1
$\begingroup$

Let $(\theta,A\theta)=\theta_i A_{ij}\theta_j$ where $A$ is some $(2\times2)$ antisymmetric matrix.

I want to generalize the following

$$I(A) =\int d\theta_1d\theta_2~ \exp\Bigg[\frac{1}{2}(\theta,A\theta)\Bigg]=\int d\theta_1d\theta_2~ (1+\theta_1\theta_2A_{12}) = A_{12}=\sqrt{\det A}$$

to the $n$-tuple case.

Let now $$A:=\begin{bmatrix} 0 & 1 & \; & \; \\ \;-1 & 0 & & \; \\ \; & \; & 0 & 1 \\ \; & \; & -1 & 0 \\ \; & \; & \; & \, &\ddots \\ \end{bmatrix}.$$

I evaluate, I get the following $$I(A) = \int d\theta_n\dots d\theta_1\,\exp\Bigg[\frac{1}{2}(\theta,A\theta)\Bigg]\\ = \int d\theta_n\dots d\theta_1\, (\theta_1\theta_2+\theta_3\theta_4+\cdots)\\=0$$

The answer should be $$I(A) = 1.$$

In the above I use (perhaps incorrectly?)

$$\int d\theta_n\dots d\theta_1\, \theta_n\dots \theta_1\, = 1 $$ and $$\int d\theta_n\dots d\theta_1= 0. $$

Where do I err?

EDIT: I think I know how to fix this: it is the last term in the expansion of the exponential the contributes. All other terms give zero (just like the one above). I will add the solution later.

$\endgroup$

2 Answers 2

2
$\begingroup$

The problem is that you are generalizing the real Gaussian integral to the Grassmannian case rather than the complex Gaussian integral $\int dz d\bar{z} e^{-(z, Az)}$, where $(z, A z) = \sum_{i,j} z_i A_{ij} \bar{z}_j$ and $d z d\bar{z} = dz_1 d\bar{z}_1 \ldots dz_n d\bar{z}_n$.

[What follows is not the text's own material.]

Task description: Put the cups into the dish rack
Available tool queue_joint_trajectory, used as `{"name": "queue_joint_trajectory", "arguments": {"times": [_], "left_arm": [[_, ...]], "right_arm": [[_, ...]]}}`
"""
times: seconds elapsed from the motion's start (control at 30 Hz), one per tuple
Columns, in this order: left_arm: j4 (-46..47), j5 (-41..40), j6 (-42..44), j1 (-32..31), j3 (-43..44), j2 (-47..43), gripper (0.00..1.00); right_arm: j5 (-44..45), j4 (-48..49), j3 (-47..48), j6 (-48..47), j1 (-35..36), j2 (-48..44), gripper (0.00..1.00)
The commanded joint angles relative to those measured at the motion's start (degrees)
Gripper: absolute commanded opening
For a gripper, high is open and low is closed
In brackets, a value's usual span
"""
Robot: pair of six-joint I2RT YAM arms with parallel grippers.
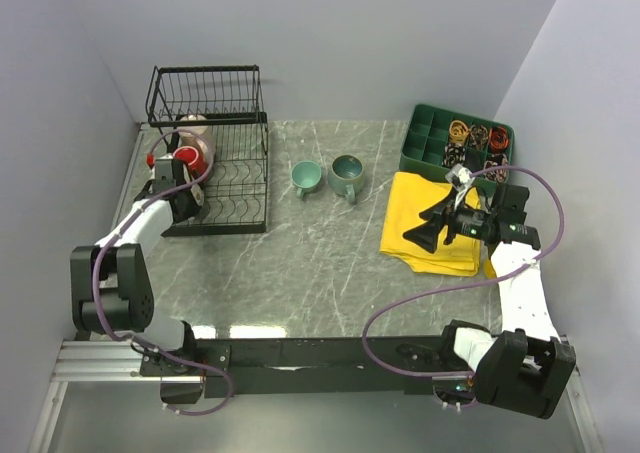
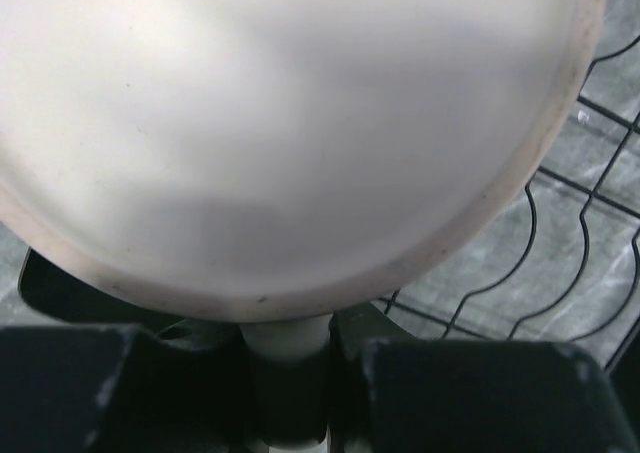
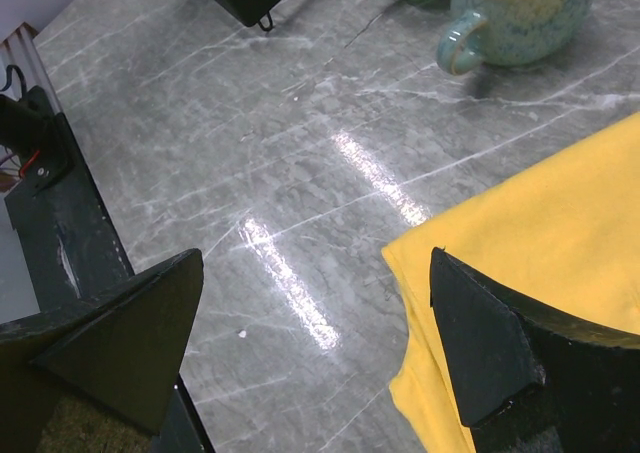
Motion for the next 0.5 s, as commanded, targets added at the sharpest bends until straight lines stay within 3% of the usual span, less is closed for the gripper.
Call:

You can see that the determinant will not arise by looking at the $2$-dimensional case. That is, let $A$ be a $2 \times 2$ matrix with entries $A_{ij}$. Then $(\theta, A \theta) = \theta_1 A_{12} \theta_2 + \theta_2 A_{21} \theta_1$. The anti-commutativity kills the $A_{11}$ and $A_{22}$ that you need in the determinant of $A$.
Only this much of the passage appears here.